Hacia el corazón del Teatro: Ley de Inercia Teatral

Puesta en escena de ''Missing'' en Festival de Otoño a Primavera (España)
En la maravillosa tela del teatro dominicano, se entretejen dos perspectivas poderosas que encarnan la esencia misma de la creación escénica: Chiqui Vicioso y José Molinaza. Vicioso, con su visión innovadora, invitándonos a desafiar las limitaciones del lenguaje convencional, proponiendo un teatro donde la palabra ceda su protagonismo a la imagen y al gesto. Su propuesta radica en el deseo de descolonizar lo omnímodo de la palabra, reconociendo su valor como elemento propiciador de información, pero abriendo las puertas a un lenguaje interpretativo físico que ilumine y guíe al espectador hacia la narrativa escénica. En este enfoque, cada gesto, sonido y sensación adquiere una relevancia única, contribuyendo a la creación de una experiencia teatral sensorial y trascendental.
Por otro lado, Molinaza insta a mantener una apertura hacia la diversidad de corrientes teatrales y a abordar temas éticos y sociales relevantes para la comunidad. Su reflexión sobre la multiplicidad de enfoques y corrientes en la escena dominicana resalta la importancia de asimilar experiencias de dramaturgias de otros países latinoamericanos. Destaca la necesidad de establecer principios éticos que guíen nuestro arte hacia la excelencia estética y la relevancia social, priorizando el respeto al público y la búsqueda constante de superación. En este sentido, su propuesta se enraíza en un compromiso profundo con la integridad artística y el compromiso social del teatro dominicano.

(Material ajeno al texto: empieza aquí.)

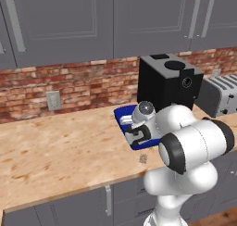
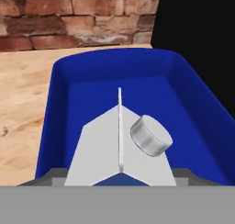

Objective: Take out the milk from the fridge and place it on the tray on the counter. Then take the sugar cube near the tray and place it in the tray.

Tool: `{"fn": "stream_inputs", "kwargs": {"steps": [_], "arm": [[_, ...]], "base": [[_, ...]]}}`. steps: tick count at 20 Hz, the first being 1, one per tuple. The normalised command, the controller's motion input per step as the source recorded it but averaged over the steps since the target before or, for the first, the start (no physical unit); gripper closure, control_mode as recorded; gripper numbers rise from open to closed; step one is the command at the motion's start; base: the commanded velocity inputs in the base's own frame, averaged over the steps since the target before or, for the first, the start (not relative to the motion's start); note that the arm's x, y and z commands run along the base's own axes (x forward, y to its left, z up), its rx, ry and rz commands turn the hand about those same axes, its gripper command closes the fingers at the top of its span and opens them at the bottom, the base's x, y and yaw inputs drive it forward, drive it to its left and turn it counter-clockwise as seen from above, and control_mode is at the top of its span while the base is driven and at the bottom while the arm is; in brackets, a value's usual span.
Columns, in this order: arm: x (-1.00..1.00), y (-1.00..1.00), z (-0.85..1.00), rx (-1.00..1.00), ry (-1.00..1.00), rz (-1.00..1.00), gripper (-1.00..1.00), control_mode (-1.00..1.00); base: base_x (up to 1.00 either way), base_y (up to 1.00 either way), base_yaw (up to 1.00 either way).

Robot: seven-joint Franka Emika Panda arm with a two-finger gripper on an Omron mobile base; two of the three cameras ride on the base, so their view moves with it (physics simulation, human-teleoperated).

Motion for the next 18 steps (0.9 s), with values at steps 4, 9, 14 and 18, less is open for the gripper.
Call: {"fn": "stream_inputs", "kwargs": {"steps": [4,9,14,18], "arm": [[0.00,0.00,-0.07,0.00,0.00,0.00,-1.00,-1.00],[-0.09,0.00,0.00,0.00,-0.02,0.00,-1.00,-1.00],[-0.26,0.00,0.14,0.02,-0.07,0.00,-1.00,-1.00],[-0.34,0.00,0.66,0.03,-0.08,0.00,-1.00,-1.00]], "base": [[0.00,0.00,0.00],[0.00,0.00,0.00],[0.00,0.00,0.00],[0.00,0.00,0.00]]}}
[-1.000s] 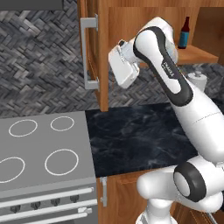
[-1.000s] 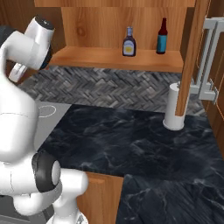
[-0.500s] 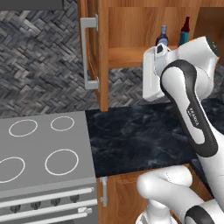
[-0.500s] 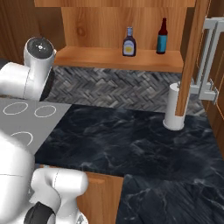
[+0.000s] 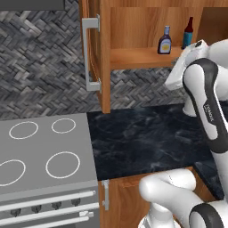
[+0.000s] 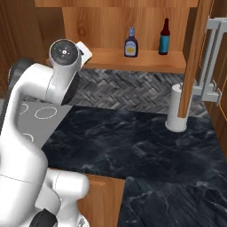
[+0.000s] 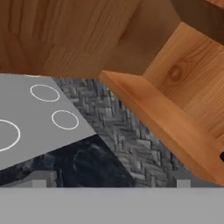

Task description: The dining table condiment station is running low on condiment bottle. Refill the condiment station by opening the cabinet and taking the condiment bottle from the cabinet and placing it on the dining table.

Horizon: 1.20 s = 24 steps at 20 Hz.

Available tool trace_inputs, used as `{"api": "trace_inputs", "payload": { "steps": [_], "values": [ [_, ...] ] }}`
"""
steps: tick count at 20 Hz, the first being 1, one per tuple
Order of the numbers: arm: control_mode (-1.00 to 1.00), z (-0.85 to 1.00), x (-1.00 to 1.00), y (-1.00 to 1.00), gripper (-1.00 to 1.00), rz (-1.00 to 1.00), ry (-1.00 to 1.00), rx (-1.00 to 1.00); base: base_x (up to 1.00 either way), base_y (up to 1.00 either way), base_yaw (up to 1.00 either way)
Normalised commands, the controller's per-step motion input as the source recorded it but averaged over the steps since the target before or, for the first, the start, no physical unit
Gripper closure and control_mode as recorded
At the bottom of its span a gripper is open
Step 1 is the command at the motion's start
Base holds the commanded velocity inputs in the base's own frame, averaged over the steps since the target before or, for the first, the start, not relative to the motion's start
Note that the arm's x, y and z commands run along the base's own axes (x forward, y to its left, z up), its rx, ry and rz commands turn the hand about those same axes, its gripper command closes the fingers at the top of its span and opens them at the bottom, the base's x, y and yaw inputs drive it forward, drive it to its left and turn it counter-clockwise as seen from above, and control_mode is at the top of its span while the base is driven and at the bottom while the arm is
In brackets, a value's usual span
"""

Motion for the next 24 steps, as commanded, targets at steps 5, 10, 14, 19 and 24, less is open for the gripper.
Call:
{"api": "trace_inputs", "payload": {
  "steps": [5, 10, 14, 19, 24],
  "values": [
    [-1.0, 0.22, 0.23, -0.98, -1.0, -0.44, 0.09, 0.22, 0.0, 0.0, 0.0],
    [-1.0, 0.14, 0.3, -0.8, -1.0, -0.53, 0.01, 0.25, 0.0, 0.0, 0.0],
    [-1.0, 0.02, 0.31, -0.71, -1.0, -0.52, 0.0, 0.31, 0.0, 0.0, 0.0],
    [-1.0, 0.02, 0.27, -0.4, -1.0, -0.25, -0.01, 0.34, 0.0, 0.0, 0.0],
    [-1.0, 0.13, 0.09, 0.0, -1.0, 0.0, -0.09, 0.15, 0.0, 0.0, 0.0]
  ]
}}
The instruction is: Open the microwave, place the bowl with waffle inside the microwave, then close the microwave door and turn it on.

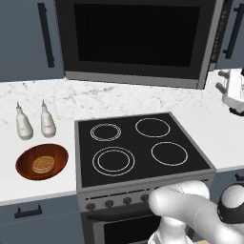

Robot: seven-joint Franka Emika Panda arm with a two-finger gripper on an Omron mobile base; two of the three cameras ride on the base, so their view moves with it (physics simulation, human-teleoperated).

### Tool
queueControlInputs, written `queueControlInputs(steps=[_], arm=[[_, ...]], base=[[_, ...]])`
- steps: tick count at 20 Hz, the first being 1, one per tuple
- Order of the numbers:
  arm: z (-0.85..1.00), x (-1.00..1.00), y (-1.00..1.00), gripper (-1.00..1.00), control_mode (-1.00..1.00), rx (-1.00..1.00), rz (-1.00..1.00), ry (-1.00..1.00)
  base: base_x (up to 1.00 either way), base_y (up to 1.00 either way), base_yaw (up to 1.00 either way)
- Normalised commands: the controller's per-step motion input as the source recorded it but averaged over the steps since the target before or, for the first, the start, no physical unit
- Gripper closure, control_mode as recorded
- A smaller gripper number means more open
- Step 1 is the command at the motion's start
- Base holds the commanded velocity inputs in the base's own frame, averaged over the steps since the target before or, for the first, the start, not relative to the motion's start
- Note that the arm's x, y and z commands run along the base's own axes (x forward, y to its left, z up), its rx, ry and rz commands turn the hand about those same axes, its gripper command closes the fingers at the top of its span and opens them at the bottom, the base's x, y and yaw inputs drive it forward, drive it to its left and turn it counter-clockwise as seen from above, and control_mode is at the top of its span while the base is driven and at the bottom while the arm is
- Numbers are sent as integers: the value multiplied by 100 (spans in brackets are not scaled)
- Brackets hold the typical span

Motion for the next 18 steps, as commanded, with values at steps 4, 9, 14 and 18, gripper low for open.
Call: queueControlInputs(steps=[4,9,14,18], arm=[[-22,100,-27,-100,-100,0,57,-5],[-8,85,-11,-100,-100,0,54,-28],[0,-4,37,-100,-100,-7,31,-49],[0,-97,90,-100,-100,-17,21,-59]], base=[[0,0,0],[0,0,0],[0,0,0],[0,0,0]])
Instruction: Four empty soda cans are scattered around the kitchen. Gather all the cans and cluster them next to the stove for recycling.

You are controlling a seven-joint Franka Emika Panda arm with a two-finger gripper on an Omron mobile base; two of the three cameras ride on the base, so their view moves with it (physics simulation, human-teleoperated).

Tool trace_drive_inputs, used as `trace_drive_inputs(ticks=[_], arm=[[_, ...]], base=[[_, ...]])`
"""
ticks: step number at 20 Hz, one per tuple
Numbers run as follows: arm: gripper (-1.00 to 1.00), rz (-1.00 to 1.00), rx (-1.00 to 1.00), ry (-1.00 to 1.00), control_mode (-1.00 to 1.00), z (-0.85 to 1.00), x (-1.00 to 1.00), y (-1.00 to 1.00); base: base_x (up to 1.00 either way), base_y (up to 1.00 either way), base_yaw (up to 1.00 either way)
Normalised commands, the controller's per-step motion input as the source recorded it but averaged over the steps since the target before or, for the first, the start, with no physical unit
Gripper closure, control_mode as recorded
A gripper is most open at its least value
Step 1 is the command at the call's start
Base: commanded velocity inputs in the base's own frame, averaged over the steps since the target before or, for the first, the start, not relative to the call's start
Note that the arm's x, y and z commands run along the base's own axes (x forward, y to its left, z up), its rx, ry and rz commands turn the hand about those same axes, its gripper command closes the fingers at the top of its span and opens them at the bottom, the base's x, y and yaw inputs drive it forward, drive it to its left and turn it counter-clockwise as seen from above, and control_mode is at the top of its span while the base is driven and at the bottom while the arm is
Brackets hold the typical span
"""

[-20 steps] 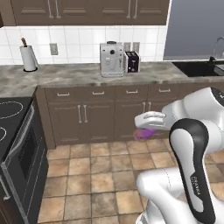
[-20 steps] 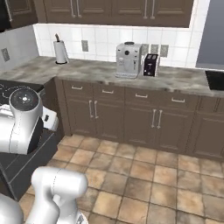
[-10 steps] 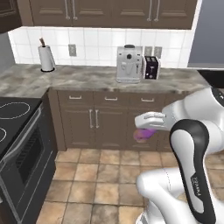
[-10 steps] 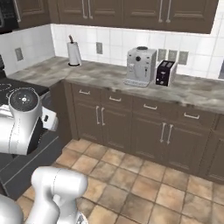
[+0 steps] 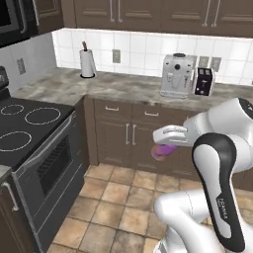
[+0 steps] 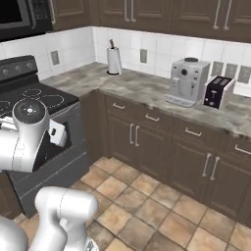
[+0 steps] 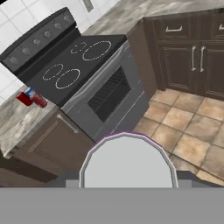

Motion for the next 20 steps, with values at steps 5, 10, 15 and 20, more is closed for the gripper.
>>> trace_drive_inputs(ticks=[5, 10, 15, 20], arm=[[1.0, 0.0, 0.0, 0.0, 1.0, 0.0, 0.0, 0.0], [1.0, 0.0, 0.0, 0.0, 1.0, 0.0, 0.0, 0.0], [1.0, 0.0, 0.0, 0.0, 1.0, 0.0, 0.0, 0.0], [1.0, 0.0, 0.0, 0.0, 1.0, 0.0, 0.0, 0.0]], base=[[0.08, -0.03, 0.43], [0.1, -0.01, 0.41], [0.07, 0.0, 0.23], [0.32, 0.0, 0.3]])
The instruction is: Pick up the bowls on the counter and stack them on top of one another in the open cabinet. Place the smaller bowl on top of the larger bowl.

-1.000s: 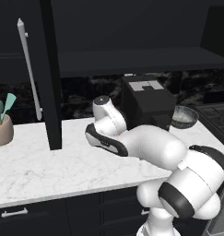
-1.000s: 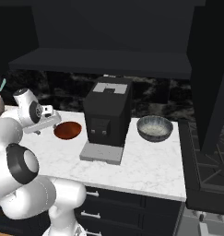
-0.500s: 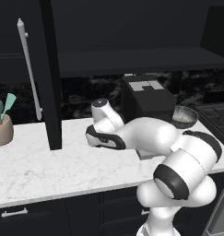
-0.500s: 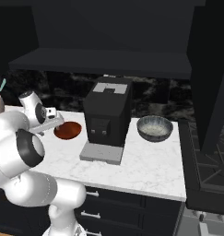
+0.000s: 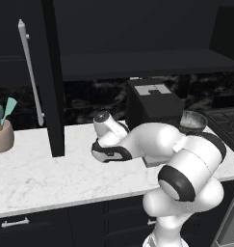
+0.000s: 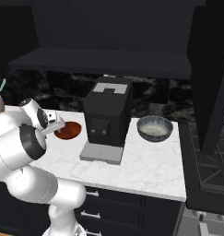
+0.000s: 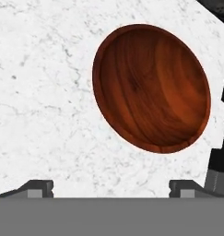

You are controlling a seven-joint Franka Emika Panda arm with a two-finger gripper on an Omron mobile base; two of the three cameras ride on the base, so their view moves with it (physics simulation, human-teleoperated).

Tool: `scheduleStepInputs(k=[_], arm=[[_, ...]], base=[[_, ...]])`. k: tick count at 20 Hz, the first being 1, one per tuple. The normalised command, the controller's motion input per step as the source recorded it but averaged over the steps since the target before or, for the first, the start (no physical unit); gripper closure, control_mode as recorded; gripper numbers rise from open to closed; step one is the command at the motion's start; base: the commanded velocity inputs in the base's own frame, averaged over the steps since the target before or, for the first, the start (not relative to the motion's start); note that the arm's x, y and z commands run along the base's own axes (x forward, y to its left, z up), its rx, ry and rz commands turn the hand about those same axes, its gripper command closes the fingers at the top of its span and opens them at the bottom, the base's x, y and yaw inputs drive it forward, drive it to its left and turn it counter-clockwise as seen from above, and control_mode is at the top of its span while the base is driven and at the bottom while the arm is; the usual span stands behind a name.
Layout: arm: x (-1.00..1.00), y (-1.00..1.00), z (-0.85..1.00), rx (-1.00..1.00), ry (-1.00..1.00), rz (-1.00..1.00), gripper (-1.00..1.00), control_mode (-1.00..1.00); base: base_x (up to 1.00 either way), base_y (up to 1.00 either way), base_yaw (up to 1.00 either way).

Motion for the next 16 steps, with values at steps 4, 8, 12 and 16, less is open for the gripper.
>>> scheduleStepInputs(k=[4,8,12,16], arm=[[0.26,0.00,-0.30,-0.06,0.00,0.00,-1.00,-1.00],[0.35,0.00,-0.18,-0.01,0.00,0.00,-1.00,-1.00],[0.32,0.00,-0.17,-0.01,0.00,0.00,-1.00,-1.00],[0.29,0.00,-0.21,-0.02,-0.02,0.00,-1.00,-1.00]], base=[[0.00,0.00,0.00],[0.00,0.00,0.00],[0.00,0.00,0.00],[0.00,0.00,0.00]])
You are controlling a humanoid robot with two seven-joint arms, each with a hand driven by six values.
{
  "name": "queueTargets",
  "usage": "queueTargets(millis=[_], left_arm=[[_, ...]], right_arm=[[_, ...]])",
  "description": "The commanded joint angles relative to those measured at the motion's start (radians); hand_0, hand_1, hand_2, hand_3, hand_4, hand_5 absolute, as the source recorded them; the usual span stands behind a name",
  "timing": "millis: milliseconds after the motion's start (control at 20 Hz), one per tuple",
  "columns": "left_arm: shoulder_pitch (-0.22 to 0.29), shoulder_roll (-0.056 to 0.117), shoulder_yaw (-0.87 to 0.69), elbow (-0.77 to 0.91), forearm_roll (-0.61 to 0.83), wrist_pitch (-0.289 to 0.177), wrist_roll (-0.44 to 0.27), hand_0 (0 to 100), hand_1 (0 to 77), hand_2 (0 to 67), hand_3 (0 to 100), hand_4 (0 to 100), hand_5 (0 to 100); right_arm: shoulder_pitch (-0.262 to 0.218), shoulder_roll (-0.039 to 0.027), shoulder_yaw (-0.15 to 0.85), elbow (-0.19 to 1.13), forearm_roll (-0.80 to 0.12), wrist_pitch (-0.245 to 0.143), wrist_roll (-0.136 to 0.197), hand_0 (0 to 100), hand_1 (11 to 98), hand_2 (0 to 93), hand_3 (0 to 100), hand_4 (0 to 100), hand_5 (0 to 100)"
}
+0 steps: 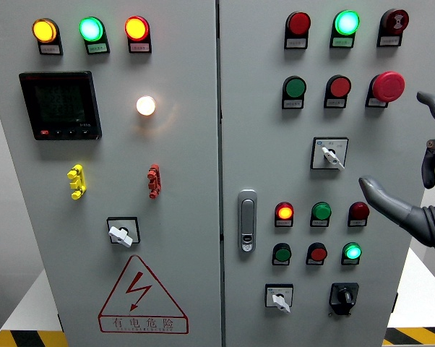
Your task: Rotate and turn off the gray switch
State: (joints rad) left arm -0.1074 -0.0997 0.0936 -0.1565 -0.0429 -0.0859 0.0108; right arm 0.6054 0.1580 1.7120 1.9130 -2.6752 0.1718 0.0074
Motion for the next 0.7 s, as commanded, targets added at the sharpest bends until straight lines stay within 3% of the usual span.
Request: queueTargets(millis=[0, 300, 450, 550, 650], left_arm=[[0.000, 0.000, 0.000, 0.000, 0.000, 0.000, 0.000, 34, 0.0, 12.4, 22, 12, 12], [0.000, 0.000, 0.000, 0.000, 0.000, 0.000, 0.000, 34, 0.0, 12.3, 22, 12, 12], [0.000, 0.000, 0.000, 0.000, 0.000, 0.000, 0.000, 33, 0.0, 12.3, 22, 12, 12], [0.000, 0.000, 0.000, 0.000, 0.000, 0.000, 0.000, 34, 0.0, 12.3, 22, 12, 12], [0.000, 0.000, 0.000, 0.000, 0.000, 0.000, 0.000, 34, 0.0, 12.3, 22, 12, 12]], right_arm=[[-0.001, 0.0000, 0.000, 0.000, 0.000, 0.000, -0.001, 0, 36.1, 13.9, 98, 100, 100], [0.001, 0.0000, 0.000, -0.005, 0.000, 0.000, -0.003, 0, 35.9, 14.0, 98, 100, 100], [0.004, 0.0000, -0.002, -0.017, 0.003, 0.002, -0.020, 0, 35.9, 15.6, 98, 100, 100], [0.005, 0.0000, -0.006, -0.029, 0.006, 0.002, -0.035, 0, 35.7, 27.1, 97, 100, 100], [0.019, 0.0000, -0.009, -0.045, 0.008, 0.011, -0.056, 0, 35.6, 31.3, 97, 100, 100]])
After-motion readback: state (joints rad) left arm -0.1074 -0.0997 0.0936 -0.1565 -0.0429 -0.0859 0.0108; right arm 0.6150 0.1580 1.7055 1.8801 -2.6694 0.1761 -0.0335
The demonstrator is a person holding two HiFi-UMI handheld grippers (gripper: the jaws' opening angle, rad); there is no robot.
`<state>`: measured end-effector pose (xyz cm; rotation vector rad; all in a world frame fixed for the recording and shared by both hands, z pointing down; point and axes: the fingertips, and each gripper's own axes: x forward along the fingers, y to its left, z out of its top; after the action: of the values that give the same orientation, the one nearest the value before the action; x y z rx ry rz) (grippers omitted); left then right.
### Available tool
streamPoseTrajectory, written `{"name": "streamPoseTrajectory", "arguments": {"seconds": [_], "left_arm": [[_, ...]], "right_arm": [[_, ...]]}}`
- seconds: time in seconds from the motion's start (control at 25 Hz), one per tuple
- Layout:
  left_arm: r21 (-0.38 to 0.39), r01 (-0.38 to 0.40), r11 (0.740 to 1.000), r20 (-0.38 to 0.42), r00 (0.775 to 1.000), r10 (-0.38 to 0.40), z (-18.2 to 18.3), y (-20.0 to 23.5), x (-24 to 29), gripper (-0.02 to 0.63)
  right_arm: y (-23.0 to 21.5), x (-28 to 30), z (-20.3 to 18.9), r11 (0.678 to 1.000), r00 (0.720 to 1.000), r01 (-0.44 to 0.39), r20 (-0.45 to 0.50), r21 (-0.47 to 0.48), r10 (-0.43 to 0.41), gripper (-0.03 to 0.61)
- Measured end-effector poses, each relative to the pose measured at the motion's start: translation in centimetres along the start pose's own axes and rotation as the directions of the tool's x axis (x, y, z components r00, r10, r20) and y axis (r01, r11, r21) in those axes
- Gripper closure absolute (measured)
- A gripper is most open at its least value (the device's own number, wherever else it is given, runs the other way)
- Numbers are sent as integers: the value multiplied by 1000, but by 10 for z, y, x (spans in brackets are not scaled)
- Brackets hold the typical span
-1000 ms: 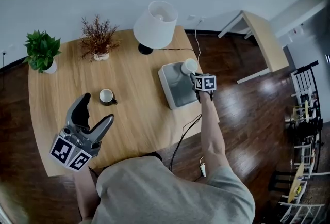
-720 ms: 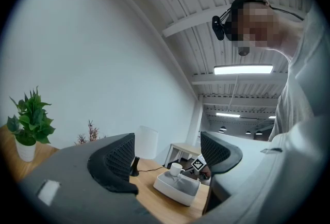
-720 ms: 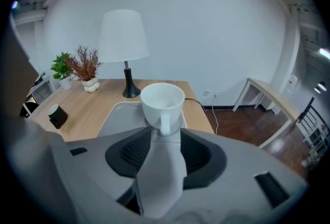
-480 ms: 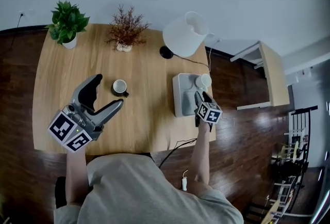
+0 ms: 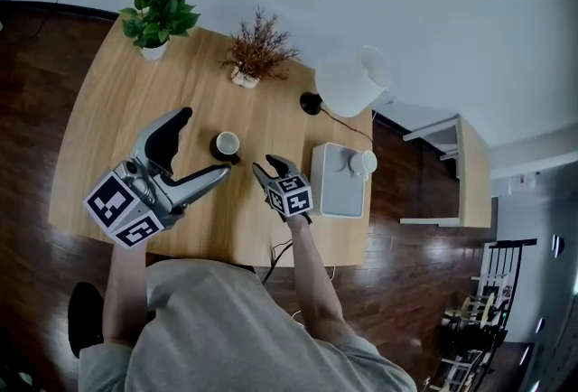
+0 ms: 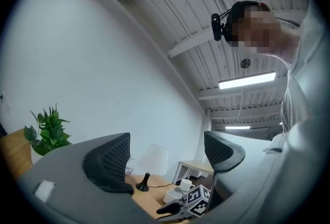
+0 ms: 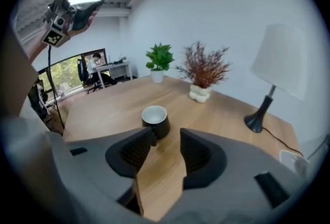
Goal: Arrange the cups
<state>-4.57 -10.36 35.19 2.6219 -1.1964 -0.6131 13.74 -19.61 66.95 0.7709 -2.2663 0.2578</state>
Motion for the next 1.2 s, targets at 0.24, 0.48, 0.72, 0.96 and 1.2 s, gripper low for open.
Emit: {"name": "streamPoseTrajectory", "arguments": {"seconds": [0.24, 0.48, 0.72, 0.96, 1.2], "left_arm": [[20, -28, 999, 22, 999, 28, 10, 5, -21, 179], [30, -33, 999, 21, 999, 32, 11, 7, -33, 179], [38, -27, 999, 13, 1000, 26, 11, 6, -36, 189], [40, -3, 999, -9, 1000, 3, 6, 0, -30, 192], [32, 30, 999, -28, 999, -29, -1, -4, -22, 193]], "right_arm": [[30, 55, -8, 994, 987, -63, -154, -94, 48, 387], [41, 79, -19, 987, 964, -64, -266, -147, 23, 388], [40, 94, -31, 986, 937, -53, -348, -155, -5, 437], [38, 96, -32, 994, 940, -43, -342, -98, 7, 492], [38, 72, -25, 987, 984, -48, -165, 153, 73, 494]]}}
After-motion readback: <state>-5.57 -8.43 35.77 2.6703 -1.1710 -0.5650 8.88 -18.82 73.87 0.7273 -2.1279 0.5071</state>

Ambas visiones convergen en el reconocimiento de la riqueza y la multiplicidad del teatro como arte, así como en el deseo compartido de impactar y conmover al espectador más allá del tiempo y el espacio. Sin embargo, difieren en los caminos que proponen para alcanzar este objetivo. Mientras Vicioso nos invita a explorar el poder del lenguaje corporal y sensorial para crear una experiencia teatral inolvidable, Molinaza impulsa a establecer principios éticos que guíen nuestro arte hacia la excelencia y la relevancia social.
Es en esta danza de ideas y pasiones donde encontramos el verdadero corazón del teatro dominicano: un espacio de encuentro y transformación donde las historias cobran vida y los corazones se abren a la experiencia de lo sublime. Es un lugar donde la magia del teatro nos impulsa a explorar nuevas fronteras y a desafiar nuestras propias percepciones. En última instancia, este diálogo entre la tradición y la innovación, la palabra y la imagen, donde se gesta la verdadera esencia del teatro dominicano.
El teatro, en su pura esencia tiene el poder de crear la sensación de movimiento en reposo. Solo en el teatro se puede manifestar esta magia, donde la poesía redimensiona significados y abre un abanico de percepciones infinitas. Desde el cuerpo hacia la mente, desde la acción a la sensación, el teatro invita a un viaje inigualable donde cada gesto, cada sonido y cada imagen se convierten en hilos que tejen una narrativa única y trascendental.
La propuesta de Vicioso de crear un lenguaje interpretativo físico que no se alimente exclusivamente de la palabra, sino que se nutra de la imagen, nos sumerge en un océano de posibilidades donde la narrativa se despliega de manera sensorial y profunda. Es un llamado a deconstruir y resignificar la expresión, a explorar nuevas formas de comunicar y conectar con el espectador.
Por otro lado, la reflexión de Molinaza nos recuerda la importancia de mantener una mente abierta hacia nuevas formas de expresión y un respeto por la diversidad de estilos y enfoques en el teatro dominicano. Su enfoque ético y social insta a utilizar el arte teatral como una herramienta para el cambio y la reflexión, priorizando la calidad estética y la relevancia social en nuestro trabajo.
Es en este cruce de caminos donde se gesta la verdadera esencia del teatro dominicano, un lugar donde convergen la tradición y la innovación, donde la palabra y la imagen se entrelazan para crear una experiencia única y transformadora. Es un espacio donde las fronteras se desdibujan y las historias cobran vida, invitando al espectador a un viaje inolvidable que trasciende el tiempo y el espacio. En última instancia, es en esta sinfonía de ideas y pasiones donde encontramos el verdadero corazón del teatro dominicano, un lugar de encuentro, de reflexión y de celebración de la diversidad y la creatividad humana.